Problem: Starting at the line with "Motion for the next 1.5", repeat every line exactly until the records end, including the last one.

━━━

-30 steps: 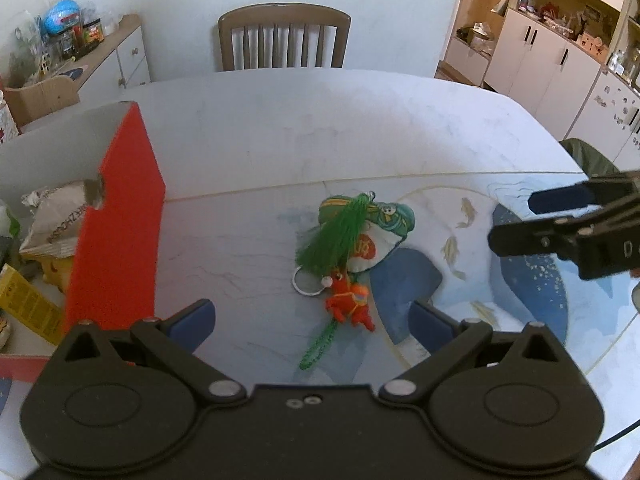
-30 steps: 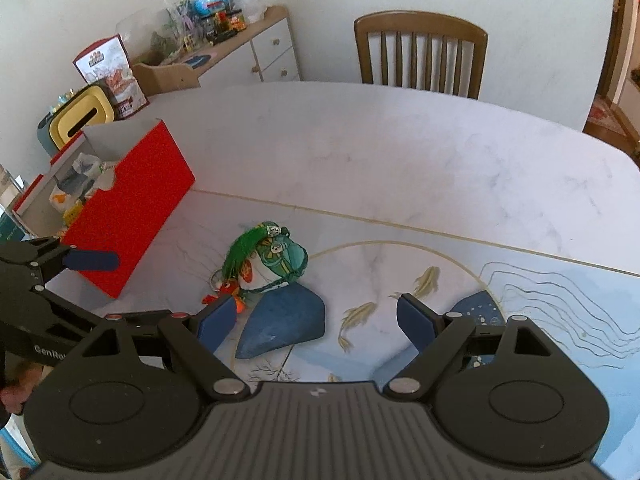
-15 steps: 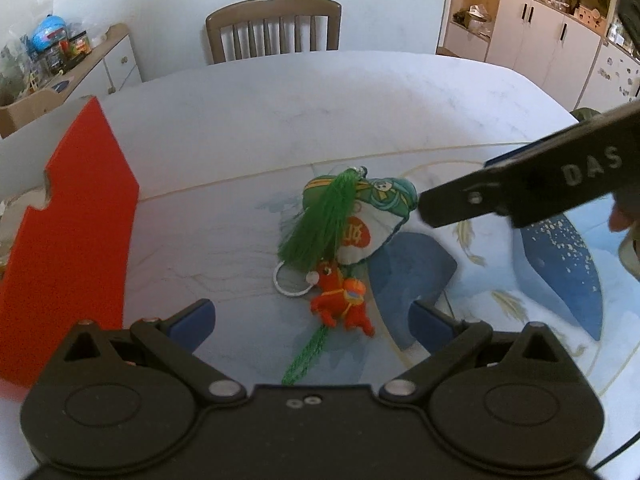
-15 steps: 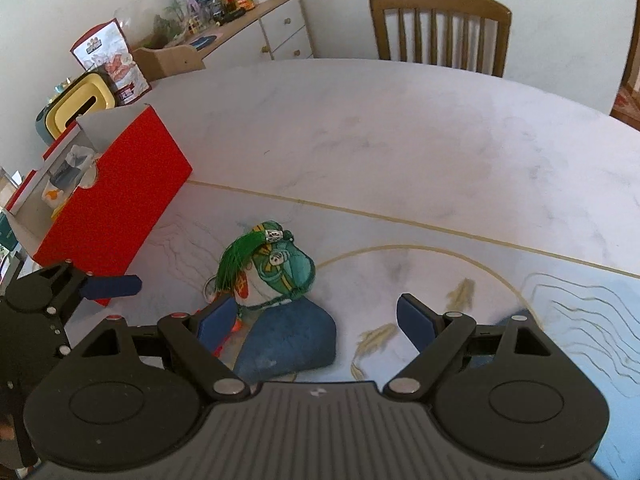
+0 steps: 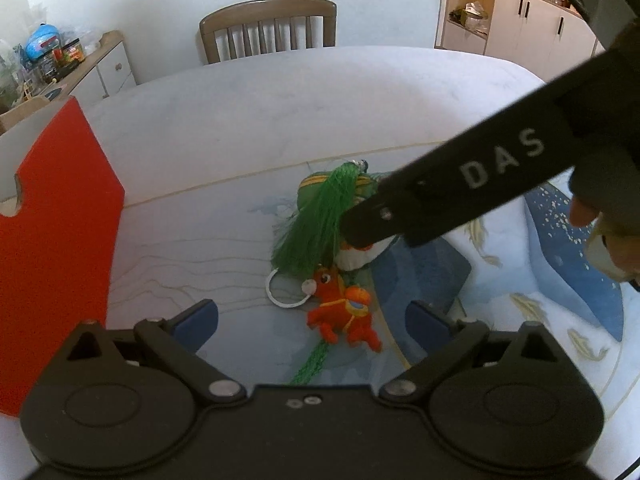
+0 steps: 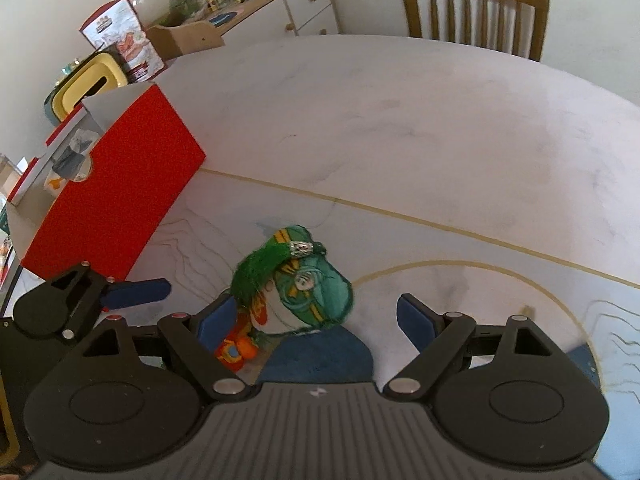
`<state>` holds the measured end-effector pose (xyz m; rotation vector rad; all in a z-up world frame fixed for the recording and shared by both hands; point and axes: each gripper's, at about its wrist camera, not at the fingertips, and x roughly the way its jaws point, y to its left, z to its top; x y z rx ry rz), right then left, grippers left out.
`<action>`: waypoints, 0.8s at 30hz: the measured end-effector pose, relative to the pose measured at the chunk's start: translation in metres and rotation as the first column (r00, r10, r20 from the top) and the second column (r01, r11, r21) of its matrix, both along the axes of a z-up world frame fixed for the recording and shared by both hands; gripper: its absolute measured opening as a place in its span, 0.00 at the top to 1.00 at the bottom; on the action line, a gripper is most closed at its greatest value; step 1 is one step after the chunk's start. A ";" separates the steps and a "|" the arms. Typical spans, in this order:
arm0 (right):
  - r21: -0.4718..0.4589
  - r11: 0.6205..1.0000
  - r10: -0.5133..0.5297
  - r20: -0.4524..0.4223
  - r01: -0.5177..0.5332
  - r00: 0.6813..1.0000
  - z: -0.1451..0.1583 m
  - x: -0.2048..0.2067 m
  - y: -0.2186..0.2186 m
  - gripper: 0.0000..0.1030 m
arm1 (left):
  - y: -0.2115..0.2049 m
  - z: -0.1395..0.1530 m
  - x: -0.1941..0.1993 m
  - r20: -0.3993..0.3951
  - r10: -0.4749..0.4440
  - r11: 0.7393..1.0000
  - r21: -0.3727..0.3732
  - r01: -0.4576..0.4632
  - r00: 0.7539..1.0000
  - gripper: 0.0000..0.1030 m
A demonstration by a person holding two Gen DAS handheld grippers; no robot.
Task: Organize objects
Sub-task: 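Grasp the green plush keychain with the right gripper while the left grasps the orange horse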
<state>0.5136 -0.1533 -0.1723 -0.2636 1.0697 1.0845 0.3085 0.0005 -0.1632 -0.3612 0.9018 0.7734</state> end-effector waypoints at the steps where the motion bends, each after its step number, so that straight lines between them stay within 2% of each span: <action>1: 0.000 1.000 0.006 0.000 -0.006 1.000 -0.001 0.000 0.002 0.15 | 0.000 -0.001 0.001 0.000 -0.001 1.000 0.002 0.001 1.000 0.05; 4: 0.000 1.000 0.015 -0.003 -0.015 1.000 -0.004 0.001 0.006 0.15 | 0.001 -0.003 0.003 0.001 -0.008 1.000 0.001 0.008 1.000 0.08; 7: -0.001 1.000 0.019 -0.009 -0.019 1.000 -0.006 0.003 0.008 0.15 | 0.001 -0.005 0.005 0.002 -0.026 1.000 -0.002 0.026 1.000 0.14; 13: 0.002 1.000 0.024 -0.019 -0.024 1.000 -0.010 0.004 0.013 0.27 | -0.002 -0.003 0.007 0.012 -0.048 0.999 -0.002 0.048 0.999 0.28; 15: 0.002 1.000 0.027 -0.028 -0.027 0.999 -0.012 0.005 0.015 0.32 | -0.004 -0.002 0.008 0.005 -0.048 0.999 0.007 0.048 0.999 0.38; 24: 0.009 1.000 0.024 -0.033 -0.024 0.999 -0.013 0.001 0.014 0.44 | -0.001 0.001 0.008 0.017 -0.021 0.999 -0.045 0.022 1.000 0.65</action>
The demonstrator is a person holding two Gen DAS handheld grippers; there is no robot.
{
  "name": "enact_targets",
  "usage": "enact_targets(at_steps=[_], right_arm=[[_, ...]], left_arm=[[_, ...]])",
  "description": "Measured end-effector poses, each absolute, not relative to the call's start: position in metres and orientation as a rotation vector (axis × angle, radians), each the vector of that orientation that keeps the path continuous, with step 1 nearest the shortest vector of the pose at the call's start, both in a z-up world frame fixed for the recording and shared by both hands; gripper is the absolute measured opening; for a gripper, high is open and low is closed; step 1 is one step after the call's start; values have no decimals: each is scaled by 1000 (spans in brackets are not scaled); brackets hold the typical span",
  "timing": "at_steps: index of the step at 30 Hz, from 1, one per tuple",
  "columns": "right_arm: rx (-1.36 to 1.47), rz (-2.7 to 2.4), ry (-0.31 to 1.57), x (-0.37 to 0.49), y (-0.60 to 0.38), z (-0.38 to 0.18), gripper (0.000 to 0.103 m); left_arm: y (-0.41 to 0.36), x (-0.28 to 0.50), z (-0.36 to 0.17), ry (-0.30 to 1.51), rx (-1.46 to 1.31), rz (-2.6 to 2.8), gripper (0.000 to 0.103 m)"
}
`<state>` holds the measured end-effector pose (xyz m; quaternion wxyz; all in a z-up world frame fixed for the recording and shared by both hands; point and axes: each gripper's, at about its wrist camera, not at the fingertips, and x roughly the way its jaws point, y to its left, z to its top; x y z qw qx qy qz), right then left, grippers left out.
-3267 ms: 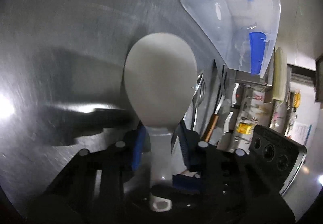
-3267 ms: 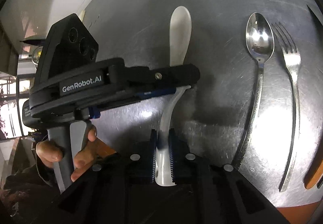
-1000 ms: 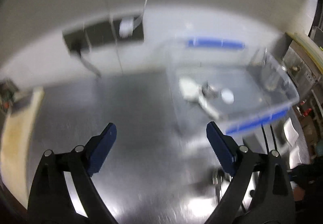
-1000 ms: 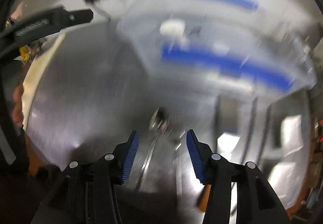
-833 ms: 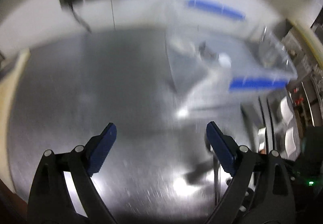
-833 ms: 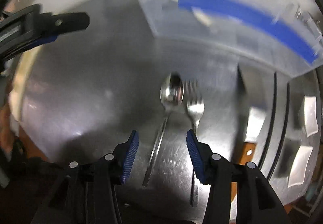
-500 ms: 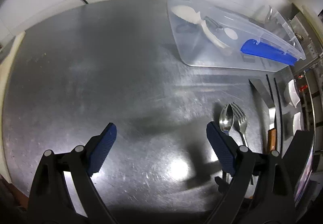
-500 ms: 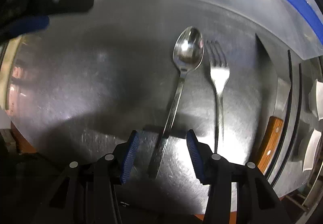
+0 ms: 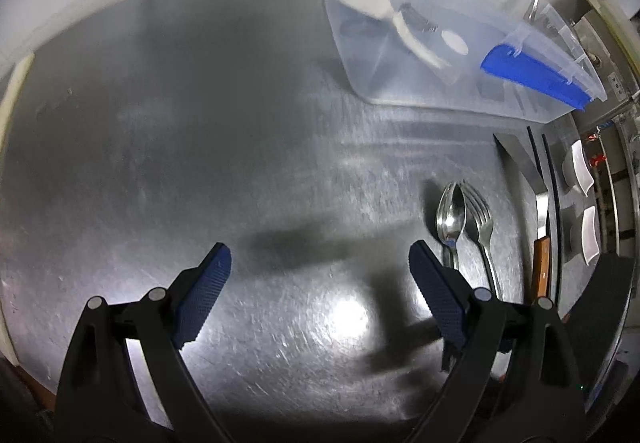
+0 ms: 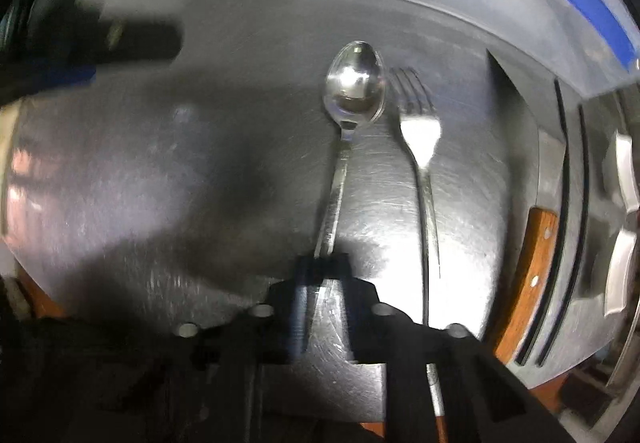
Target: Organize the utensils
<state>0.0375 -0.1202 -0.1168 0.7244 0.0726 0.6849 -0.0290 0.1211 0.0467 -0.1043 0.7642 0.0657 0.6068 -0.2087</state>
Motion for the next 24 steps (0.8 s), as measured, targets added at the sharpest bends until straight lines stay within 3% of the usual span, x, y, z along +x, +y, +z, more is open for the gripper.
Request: enact_targets(at_steps=[11, 24], right_arm=[[618, 51, 1520, 18, -173, -119, 9], [751, 131, 1494, 0, -199, -115, 9]], left_arm=[[49, 115, -134, 1539, -68, -564, 87], [25, 99, -162, 1731, -185, -679, 88]])
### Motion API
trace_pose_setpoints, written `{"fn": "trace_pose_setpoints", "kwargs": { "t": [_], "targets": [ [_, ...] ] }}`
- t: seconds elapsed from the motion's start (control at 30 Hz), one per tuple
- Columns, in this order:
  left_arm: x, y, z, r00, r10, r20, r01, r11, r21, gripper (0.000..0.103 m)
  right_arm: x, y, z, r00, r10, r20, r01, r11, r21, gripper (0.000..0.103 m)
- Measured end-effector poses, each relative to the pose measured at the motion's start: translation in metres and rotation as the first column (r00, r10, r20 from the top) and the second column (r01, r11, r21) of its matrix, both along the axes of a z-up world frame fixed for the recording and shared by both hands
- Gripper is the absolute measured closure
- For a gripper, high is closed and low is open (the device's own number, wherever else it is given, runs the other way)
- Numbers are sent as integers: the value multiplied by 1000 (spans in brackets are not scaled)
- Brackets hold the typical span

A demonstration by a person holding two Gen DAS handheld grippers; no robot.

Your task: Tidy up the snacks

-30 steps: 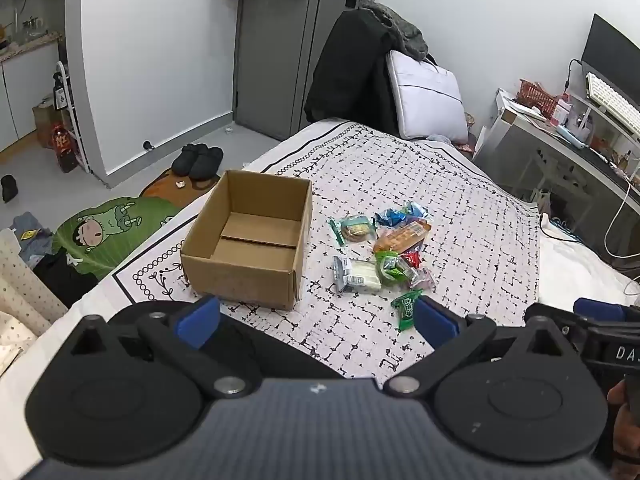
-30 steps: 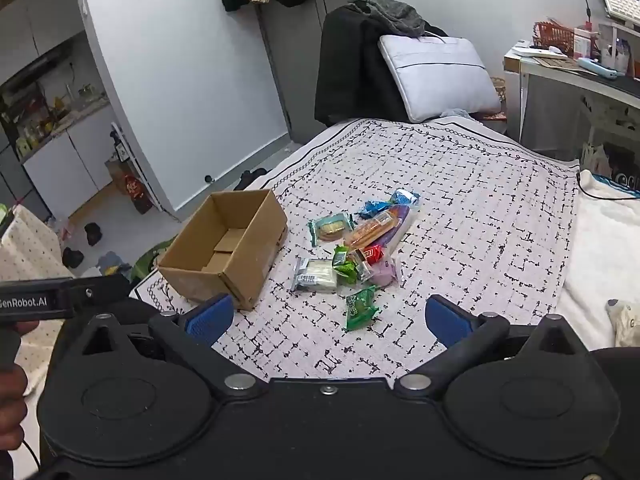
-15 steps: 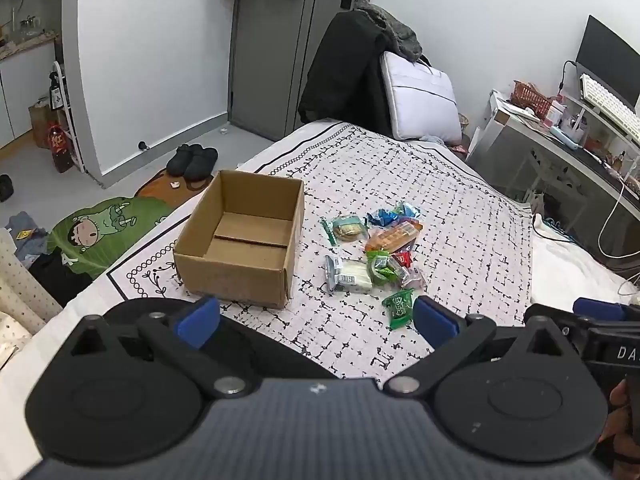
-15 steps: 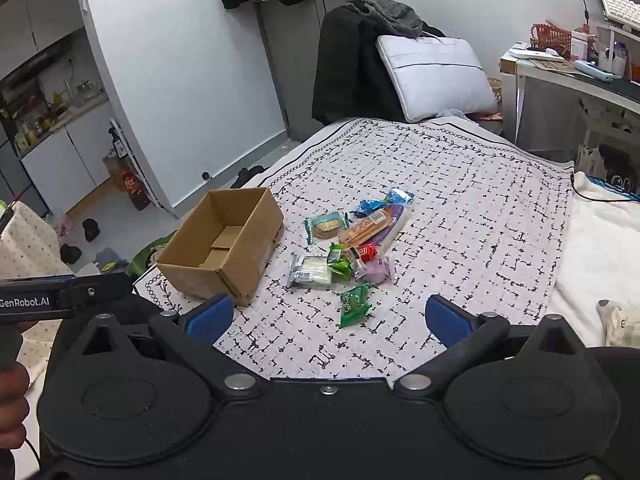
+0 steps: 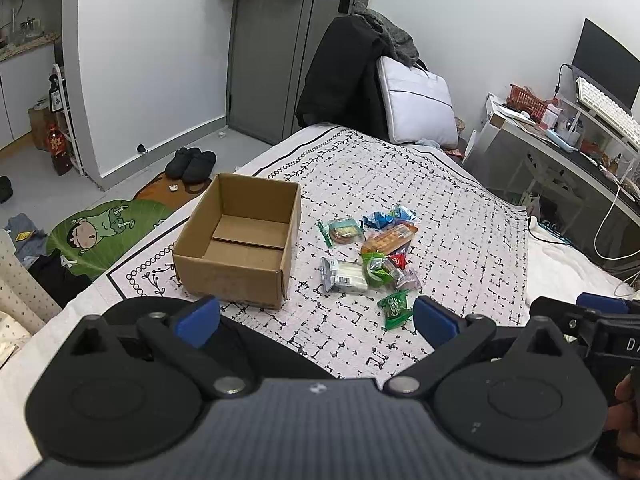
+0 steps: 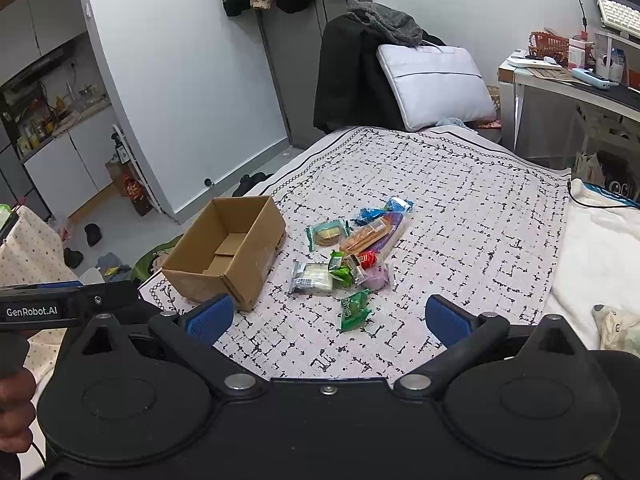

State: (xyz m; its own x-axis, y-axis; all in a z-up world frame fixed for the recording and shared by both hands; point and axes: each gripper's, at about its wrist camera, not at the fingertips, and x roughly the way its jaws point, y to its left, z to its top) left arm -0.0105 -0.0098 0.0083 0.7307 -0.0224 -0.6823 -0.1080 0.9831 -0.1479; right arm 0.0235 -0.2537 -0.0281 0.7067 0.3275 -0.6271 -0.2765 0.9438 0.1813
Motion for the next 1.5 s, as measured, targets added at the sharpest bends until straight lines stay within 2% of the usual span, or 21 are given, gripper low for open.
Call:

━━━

Solution below:
Motion for the next 1.5 s, as measured, targets added at the sharpest bends until straight lines stay within 2% of the usual span, or 21 are given, gripper low for open.
Call:

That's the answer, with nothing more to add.